→ EXERCISE OBJECTIVE: Each record listed below is to be output exactly as written.

→ SUPPLIED RECORDS:

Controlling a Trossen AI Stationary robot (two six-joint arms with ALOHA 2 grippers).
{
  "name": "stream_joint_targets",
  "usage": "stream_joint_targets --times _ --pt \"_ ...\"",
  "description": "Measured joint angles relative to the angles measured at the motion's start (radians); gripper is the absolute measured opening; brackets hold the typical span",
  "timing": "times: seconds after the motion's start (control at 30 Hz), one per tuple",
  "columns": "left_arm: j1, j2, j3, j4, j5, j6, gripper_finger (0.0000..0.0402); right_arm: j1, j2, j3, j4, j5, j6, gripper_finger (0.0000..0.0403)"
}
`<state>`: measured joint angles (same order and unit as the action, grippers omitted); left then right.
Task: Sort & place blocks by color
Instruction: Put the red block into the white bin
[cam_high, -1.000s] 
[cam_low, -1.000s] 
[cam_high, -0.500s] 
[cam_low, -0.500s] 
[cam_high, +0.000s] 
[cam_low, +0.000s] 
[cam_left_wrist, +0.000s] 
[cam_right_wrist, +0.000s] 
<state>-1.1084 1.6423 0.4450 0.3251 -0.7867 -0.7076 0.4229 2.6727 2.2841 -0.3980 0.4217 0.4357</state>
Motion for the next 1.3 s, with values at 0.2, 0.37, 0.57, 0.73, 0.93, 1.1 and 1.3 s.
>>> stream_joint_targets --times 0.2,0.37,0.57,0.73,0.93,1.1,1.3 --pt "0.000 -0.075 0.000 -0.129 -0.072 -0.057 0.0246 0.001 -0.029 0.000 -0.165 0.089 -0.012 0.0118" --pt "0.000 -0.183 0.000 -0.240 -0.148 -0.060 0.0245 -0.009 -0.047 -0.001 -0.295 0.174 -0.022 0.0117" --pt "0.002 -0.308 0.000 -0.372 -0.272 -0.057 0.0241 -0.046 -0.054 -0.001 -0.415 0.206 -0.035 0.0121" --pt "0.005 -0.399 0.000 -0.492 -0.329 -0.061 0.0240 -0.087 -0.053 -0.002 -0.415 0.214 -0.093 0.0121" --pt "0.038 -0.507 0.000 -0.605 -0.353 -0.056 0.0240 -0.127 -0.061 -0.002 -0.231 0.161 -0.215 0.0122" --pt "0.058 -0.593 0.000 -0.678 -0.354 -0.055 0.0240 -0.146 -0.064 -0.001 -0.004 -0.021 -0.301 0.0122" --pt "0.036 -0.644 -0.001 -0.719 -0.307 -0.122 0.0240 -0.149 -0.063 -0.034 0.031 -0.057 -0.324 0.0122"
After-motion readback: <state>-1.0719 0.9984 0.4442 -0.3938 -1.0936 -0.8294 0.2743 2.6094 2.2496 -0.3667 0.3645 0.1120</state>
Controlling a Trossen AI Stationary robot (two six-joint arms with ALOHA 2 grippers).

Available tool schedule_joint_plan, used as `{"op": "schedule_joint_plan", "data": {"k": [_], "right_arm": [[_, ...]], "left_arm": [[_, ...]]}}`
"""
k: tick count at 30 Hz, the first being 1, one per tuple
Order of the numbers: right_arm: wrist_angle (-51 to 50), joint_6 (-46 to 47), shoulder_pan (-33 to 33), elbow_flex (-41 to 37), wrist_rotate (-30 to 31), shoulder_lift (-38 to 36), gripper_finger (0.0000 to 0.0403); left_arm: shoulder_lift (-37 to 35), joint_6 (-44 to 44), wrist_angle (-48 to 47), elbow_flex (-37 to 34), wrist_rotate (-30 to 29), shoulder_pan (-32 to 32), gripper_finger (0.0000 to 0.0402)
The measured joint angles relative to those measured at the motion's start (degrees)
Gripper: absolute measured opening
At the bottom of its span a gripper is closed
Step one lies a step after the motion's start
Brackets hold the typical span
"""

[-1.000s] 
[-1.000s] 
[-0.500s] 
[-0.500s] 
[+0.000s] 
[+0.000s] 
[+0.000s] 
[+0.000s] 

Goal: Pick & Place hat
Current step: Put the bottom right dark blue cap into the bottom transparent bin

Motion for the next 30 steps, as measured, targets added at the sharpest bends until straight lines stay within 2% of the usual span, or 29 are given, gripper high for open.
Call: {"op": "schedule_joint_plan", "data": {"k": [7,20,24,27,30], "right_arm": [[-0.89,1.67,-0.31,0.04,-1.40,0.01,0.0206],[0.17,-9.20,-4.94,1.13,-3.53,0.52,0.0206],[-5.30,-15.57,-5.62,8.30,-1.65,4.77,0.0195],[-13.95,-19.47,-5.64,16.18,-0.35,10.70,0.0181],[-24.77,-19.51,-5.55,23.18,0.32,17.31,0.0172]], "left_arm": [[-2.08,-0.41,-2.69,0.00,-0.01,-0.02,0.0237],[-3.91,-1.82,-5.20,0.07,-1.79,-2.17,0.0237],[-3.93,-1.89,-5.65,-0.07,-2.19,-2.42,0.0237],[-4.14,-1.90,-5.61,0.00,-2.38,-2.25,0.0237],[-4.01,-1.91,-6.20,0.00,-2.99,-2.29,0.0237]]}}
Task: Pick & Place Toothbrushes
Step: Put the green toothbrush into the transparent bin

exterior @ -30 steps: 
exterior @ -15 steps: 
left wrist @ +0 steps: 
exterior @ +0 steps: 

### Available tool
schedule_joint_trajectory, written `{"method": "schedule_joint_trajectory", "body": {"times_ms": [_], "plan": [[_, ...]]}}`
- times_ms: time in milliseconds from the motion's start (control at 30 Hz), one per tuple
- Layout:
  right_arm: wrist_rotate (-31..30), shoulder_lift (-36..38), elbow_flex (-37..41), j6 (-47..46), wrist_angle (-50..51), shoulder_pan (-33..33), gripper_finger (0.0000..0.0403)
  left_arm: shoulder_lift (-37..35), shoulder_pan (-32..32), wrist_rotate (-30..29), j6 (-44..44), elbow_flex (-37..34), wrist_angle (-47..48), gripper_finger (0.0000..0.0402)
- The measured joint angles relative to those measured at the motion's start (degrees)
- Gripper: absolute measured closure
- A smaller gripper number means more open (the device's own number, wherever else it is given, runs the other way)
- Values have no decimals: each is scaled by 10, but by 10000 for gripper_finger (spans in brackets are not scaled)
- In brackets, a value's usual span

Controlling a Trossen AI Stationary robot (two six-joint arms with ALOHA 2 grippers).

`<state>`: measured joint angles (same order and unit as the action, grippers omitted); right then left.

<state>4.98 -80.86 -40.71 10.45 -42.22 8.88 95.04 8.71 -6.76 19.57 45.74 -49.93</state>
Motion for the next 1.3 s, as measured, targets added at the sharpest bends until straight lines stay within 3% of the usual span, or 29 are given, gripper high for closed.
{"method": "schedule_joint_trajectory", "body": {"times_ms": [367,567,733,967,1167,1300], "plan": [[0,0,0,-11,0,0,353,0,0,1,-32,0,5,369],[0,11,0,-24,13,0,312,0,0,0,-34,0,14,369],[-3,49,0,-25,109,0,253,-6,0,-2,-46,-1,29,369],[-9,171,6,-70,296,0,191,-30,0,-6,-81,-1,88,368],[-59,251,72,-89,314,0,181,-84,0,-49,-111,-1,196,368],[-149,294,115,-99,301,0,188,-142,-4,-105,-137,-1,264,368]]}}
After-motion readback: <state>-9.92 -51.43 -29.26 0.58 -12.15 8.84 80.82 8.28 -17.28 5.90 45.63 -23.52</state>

→ EXERCISE RESPONSE:
Controlling a Trossen AI Stationary robot (two six-joint arms with ALOHA 2 grippers).
{
  "name": "stream_joint_targets",
  "usage": "stream_joint_targets --times _ --pt \"_ ...\"",
  "description": "Measured joint angles relative to the angles measured at the motion's start (radians); gripper is the absolute measured opening; brackets hold the typical span",
  "timing": "times: seconds after the motion's start (control at 30 Hz), one per tuple",
  "columns": "left_arm: j1, j2, j3, j4, j5, j6, gripper_finger (0.0000..0.0402); right_arm: j1, j2, j3, j4, j5, j6, gripper_finger (0.0000..0.0403)"
}
`<state>`: measured joint angles (same order and unit as the action, grippers omitted); left then right.
Task: Sort & place blocks by color
Instruction: Put the red block into the white bin
[cam_high, -1.000s] 
[cam_low, -1.000s] 
[cam_high, -0.500s] 
[cam_low, -0.500s] 
[cam_high, +0.000s] 
[cam_low, +0.000s] 
[cam_left_wrist, +0.000s] 
[cam_right_wrist, +0.000s] 
<state>-1.1084 1.6423 0.4450 0.3251 -0.7867 -0.7076 0.4229 2.6727 2.2841 -0.3980 0.4217 0.4357</state>
Motion for the next 1.3 s, with values at 0.2, 0.37, 0.57, 0.73, 0.93, 1.1 and 1.3 s.
>>> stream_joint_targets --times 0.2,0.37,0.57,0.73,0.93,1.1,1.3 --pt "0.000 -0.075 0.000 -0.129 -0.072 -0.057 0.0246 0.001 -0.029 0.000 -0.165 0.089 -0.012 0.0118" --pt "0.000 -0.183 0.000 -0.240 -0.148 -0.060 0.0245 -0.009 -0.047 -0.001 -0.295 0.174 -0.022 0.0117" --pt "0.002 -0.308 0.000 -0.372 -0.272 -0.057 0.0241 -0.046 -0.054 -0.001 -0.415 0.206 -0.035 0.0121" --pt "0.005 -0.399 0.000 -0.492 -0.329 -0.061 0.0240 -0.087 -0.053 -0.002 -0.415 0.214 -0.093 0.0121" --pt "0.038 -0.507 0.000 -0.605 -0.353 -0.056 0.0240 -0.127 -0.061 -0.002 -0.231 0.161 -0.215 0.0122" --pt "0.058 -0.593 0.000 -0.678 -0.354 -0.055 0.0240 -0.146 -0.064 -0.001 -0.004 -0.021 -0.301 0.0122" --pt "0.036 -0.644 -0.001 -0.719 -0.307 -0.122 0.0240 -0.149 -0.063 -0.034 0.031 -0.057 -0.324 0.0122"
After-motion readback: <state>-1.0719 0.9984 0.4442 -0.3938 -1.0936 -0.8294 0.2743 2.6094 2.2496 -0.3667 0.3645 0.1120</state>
Controlling a Trossen AI Stationary robot (two six-joint arms with ALOHA 2 grippers).

Available tool schedule_joint_plan, used as `{"op": "schedule_joint_plan", "data": {"k": [_], "right_arm": [[_, ...]], "left_arm": [[_, ...]]}}`
"""
k: tick count at 30 Hz, the first being 1, one per tuple
Order of the numbers: right_arm: wrist_angle (-51 to 50), joint_6 (-46 to 47), shoulder_pan (-33 to 33), elbow_flex (-41 to 37), wrist_rotate (-30 to 31), shoulder_lift (-38 to 36), gripper_finger (0.0000 to 0.0403); left_arm: shoulder_lift (-37 to 35), joint_6 (-44 to 44), wrist_angle (-48 to 47), elbow_flex (-37 to 34), wrist_rotate (-30 to 29), shoulder_pan (-32 to 32), gripper_finger (0.0000 to 0.0402)
The measured joint angles relative to those measured at the motion's start (degrees)
Gripper: absolute measured opening
At the bottom of its span a gripper is closed
Step one lies a step after the motion's start
Brackets hold the typical span
"""

[-1.000s] 
[-1.000s] 
[-0.500s] 
[-0.500s] 
[+0.000s] 
[+0.000s] 
[+0.000s] 
[+0.000s] 

Goal: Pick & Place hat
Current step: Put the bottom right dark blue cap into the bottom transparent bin

Motion for the next 30 steps, as measured, targets added at the sharpest bends until straight lines stay within 2% of the usual span, or 29 are given, gripper high for open.
Call: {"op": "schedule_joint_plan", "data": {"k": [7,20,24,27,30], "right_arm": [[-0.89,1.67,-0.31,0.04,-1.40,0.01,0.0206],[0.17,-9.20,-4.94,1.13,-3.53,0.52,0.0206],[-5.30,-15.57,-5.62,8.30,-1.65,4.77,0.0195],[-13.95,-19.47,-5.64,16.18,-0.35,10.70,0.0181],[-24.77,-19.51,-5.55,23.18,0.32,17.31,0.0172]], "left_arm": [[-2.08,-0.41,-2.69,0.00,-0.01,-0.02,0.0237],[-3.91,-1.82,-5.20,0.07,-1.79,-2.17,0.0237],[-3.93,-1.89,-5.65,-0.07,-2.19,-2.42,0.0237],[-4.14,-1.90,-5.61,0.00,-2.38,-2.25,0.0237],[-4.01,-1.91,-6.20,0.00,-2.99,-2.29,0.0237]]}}
Task: Pick & Place Toothbrushes
Step: Put the green toothbrush into the transparent bin

exterior @ -30 steps: 
exterior @ -15 steps: 
left wrist @ +0 steps: 
exterior @ +0 steps: 

### Available tool
schedule_joint_trajectory, written `{"method": "schedule_joint_trajectory", "body": {"times_ms": [_], "plan": [[_, ...]]}}`
- times_ms: time in milliseconds from the motion's start (control at 30 Hz), one per tuple
- Layout:
  right_arm: wrist_rotate (-31..30), shoulder_lift (-36..38), elbow_flex (-37..41), j6 (-47..46), wrist_angle (-50..51), shoulder_pan (-33..33), gripper_finger (0.0000..0.0403)
  left_arm: shoulder_lift (-37..35), shoulder_pan (-32..32), wrist_rotate (-30..29), j6 (-44..44), elbow_flex (-37..34), wrist_angle (-47..48), gripper_finger (0.0000..0.0402)
- The measured joint angles relative to those measured at the motion's start (degrees)
- Gripper: absolute measured closure
- A smaller gripper number means more open (the device's own number, wherever else it is given, runs the other way)
- Values have no decimals: each is scaled by 10, but by 10000 for gripper_finger (spans in brackets are not scaled)
- In brackets, a value's usual span

Controlling a Trossen AI Stationary robot (two six-joint arms with ALOHA 2 grippers).

`<state>`: measured joint angles (same order and unit as the action, grippers omitted); right then left.

<state>4.98 -80.86 -40.71 10.45 -42.22 8.88 95.04 8.71 -6.76 19.57 45.74 -49.93</state>
Motion for the next 1.3 s, as measured, targets added at the sharpest bends until straight lines stay within 3% of the usual span, or 29 are given, gripper high for closed.
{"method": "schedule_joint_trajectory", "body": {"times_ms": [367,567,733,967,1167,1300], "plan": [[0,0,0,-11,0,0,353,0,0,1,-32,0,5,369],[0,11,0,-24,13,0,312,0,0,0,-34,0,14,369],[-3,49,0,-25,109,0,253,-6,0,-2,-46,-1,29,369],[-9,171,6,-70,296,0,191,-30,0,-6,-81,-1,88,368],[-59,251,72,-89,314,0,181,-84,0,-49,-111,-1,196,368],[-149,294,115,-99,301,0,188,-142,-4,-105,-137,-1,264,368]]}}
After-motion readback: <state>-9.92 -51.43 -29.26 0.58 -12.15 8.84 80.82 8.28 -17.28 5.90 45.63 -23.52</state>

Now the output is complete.